From the records beneath, determine how many lines contain "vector" and report only that figure.

(Information given)

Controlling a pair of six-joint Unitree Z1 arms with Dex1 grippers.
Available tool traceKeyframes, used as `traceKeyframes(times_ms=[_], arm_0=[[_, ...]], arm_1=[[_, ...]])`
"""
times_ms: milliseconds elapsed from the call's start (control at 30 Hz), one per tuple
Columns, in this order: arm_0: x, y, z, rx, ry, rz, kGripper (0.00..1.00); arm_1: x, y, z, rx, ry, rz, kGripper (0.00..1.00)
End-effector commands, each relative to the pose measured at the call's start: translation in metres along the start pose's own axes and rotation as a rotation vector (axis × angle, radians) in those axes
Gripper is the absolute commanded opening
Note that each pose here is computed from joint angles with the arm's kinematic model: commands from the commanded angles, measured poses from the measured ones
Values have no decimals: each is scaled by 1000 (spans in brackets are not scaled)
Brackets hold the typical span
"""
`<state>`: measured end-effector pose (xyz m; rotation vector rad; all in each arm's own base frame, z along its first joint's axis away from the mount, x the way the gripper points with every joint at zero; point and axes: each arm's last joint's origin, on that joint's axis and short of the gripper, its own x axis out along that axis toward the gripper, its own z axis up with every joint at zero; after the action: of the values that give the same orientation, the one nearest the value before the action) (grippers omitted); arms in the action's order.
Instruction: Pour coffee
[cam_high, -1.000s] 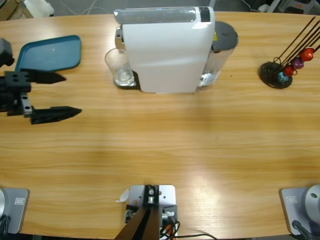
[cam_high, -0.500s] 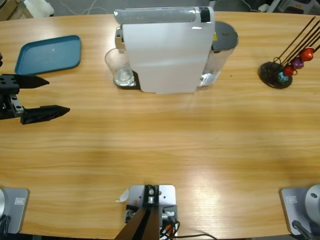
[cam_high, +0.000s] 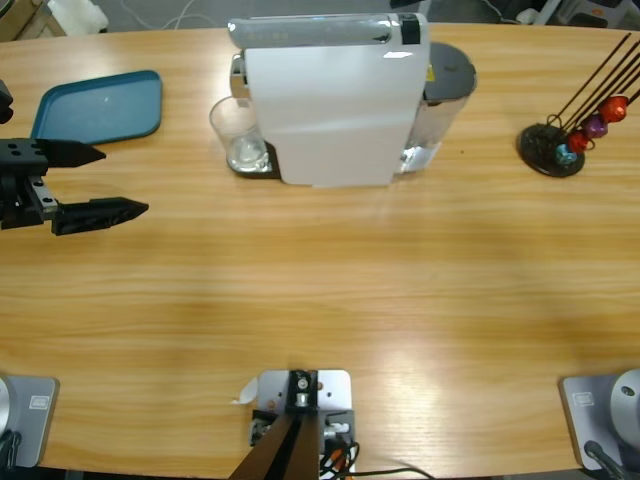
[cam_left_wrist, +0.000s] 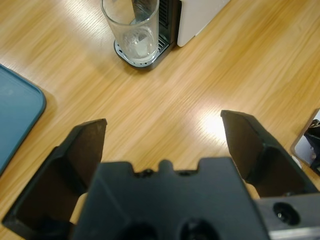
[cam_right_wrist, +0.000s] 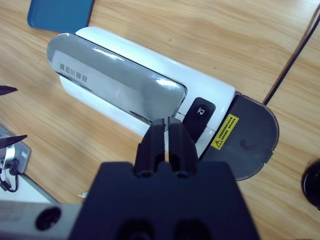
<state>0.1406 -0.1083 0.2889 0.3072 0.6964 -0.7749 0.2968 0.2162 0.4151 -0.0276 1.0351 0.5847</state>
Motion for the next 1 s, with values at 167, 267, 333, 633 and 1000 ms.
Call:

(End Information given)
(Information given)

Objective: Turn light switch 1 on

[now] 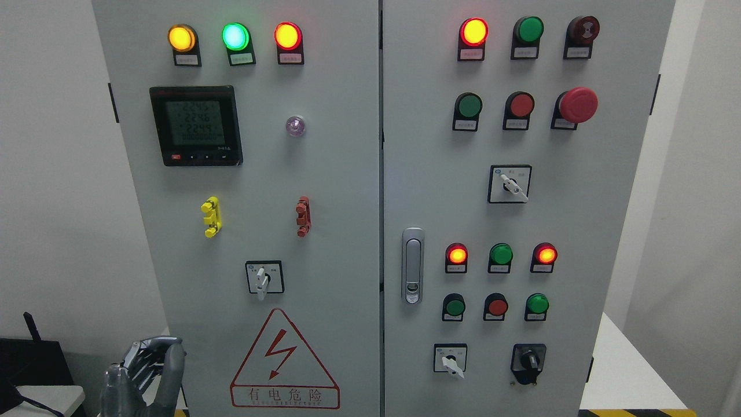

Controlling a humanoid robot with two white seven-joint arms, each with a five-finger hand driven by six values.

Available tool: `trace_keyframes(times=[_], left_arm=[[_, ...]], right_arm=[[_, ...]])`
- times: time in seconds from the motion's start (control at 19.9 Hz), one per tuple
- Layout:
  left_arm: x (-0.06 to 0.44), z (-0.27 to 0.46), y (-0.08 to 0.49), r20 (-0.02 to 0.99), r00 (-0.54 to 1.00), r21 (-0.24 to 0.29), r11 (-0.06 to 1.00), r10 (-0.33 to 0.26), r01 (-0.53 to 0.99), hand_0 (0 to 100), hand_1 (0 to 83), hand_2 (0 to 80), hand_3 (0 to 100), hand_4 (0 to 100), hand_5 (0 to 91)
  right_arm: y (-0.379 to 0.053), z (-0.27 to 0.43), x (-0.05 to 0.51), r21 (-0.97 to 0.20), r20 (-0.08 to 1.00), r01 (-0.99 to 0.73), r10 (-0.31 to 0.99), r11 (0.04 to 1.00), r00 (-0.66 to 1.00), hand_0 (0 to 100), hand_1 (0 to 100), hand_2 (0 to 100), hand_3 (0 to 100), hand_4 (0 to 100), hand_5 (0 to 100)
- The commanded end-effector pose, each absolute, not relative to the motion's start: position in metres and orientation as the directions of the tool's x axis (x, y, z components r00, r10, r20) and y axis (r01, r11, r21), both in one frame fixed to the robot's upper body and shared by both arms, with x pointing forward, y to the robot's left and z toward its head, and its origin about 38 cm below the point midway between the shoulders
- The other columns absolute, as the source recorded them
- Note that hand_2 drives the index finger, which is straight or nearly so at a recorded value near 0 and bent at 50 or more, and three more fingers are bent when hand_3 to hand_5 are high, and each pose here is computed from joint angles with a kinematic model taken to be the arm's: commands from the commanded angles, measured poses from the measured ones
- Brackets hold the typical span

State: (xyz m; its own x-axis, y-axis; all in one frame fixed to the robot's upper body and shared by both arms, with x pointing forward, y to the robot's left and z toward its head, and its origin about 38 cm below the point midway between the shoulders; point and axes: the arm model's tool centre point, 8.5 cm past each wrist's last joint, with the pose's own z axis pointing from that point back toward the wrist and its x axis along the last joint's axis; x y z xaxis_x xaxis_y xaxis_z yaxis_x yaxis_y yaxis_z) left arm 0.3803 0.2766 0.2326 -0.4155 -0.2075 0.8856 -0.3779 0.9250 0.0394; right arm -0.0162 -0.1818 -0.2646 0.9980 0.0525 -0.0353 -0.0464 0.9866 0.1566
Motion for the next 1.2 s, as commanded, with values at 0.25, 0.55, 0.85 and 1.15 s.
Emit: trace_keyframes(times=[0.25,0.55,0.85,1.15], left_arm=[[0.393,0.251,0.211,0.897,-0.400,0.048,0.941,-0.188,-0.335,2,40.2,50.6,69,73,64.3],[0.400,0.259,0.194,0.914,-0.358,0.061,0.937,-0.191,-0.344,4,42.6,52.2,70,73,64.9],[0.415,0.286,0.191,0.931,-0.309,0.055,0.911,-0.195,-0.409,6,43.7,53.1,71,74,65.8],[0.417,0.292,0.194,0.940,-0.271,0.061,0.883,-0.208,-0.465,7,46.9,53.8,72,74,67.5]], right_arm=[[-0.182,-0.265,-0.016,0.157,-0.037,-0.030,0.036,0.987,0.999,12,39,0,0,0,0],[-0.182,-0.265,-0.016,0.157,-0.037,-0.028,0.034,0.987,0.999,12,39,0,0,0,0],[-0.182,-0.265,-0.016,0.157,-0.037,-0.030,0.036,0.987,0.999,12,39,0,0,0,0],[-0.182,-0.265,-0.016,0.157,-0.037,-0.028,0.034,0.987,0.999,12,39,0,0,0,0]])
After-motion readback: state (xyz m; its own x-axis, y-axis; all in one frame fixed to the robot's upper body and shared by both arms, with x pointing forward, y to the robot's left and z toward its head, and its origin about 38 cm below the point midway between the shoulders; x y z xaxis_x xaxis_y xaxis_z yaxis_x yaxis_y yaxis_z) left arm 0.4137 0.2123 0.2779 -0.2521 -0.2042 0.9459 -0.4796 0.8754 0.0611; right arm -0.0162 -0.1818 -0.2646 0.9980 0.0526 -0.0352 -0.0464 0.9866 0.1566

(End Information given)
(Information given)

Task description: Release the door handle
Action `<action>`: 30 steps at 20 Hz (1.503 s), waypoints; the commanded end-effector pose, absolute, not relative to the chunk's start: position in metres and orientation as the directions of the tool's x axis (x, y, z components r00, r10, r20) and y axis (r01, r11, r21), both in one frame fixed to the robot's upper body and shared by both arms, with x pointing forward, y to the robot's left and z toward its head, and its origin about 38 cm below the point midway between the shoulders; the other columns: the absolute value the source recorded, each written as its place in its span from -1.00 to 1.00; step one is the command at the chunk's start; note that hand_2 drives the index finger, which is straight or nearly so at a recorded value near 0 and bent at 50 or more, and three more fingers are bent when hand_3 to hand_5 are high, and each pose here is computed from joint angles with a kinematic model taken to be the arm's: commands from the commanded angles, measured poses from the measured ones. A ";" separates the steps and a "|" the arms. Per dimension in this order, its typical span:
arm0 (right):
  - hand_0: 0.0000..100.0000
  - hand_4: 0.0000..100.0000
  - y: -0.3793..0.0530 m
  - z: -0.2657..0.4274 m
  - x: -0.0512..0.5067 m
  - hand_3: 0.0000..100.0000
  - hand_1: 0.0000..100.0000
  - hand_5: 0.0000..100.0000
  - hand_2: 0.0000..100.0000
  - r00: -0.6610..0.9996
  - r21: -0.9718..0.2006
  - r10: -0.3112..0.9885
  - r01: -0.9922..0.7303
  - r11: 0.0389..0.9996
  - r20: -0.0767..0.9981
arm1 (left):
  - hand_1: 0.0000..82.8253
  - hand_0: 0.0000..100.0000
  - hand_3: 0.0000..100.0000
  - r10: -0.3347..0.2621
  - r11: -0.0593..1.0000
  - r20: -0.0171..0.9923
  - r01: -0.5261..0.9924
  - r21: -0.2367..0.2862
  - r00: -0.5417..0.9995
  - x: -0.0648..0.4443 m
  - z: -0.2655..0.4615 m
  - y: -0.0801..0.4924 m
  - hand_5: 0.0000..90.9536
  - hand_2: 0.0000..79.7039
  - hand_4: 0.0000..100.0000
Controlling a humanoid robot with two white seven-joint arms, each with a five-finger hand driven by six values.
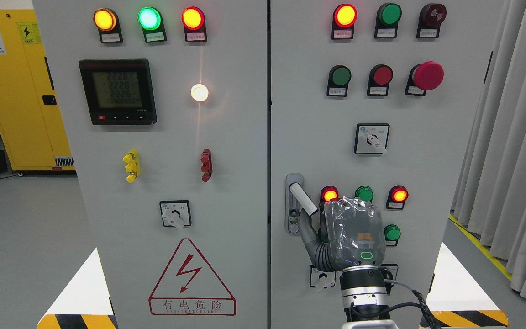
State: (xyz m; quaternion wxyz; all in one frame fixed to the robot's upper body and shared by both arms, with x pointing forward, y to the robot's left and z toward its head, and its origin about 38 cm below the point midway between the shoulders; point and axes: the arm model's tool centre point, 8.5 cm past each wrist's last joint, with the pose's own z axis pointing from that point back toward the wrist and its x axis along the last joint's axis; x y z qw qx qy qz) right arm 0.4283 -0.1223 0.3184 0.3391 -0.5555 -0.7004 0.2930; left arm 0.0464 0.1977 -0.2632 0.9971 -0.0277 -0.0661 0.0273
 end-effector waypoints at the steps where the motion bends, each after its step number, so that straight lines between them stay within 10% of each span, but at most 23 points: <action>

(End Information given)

Exercise answer:
2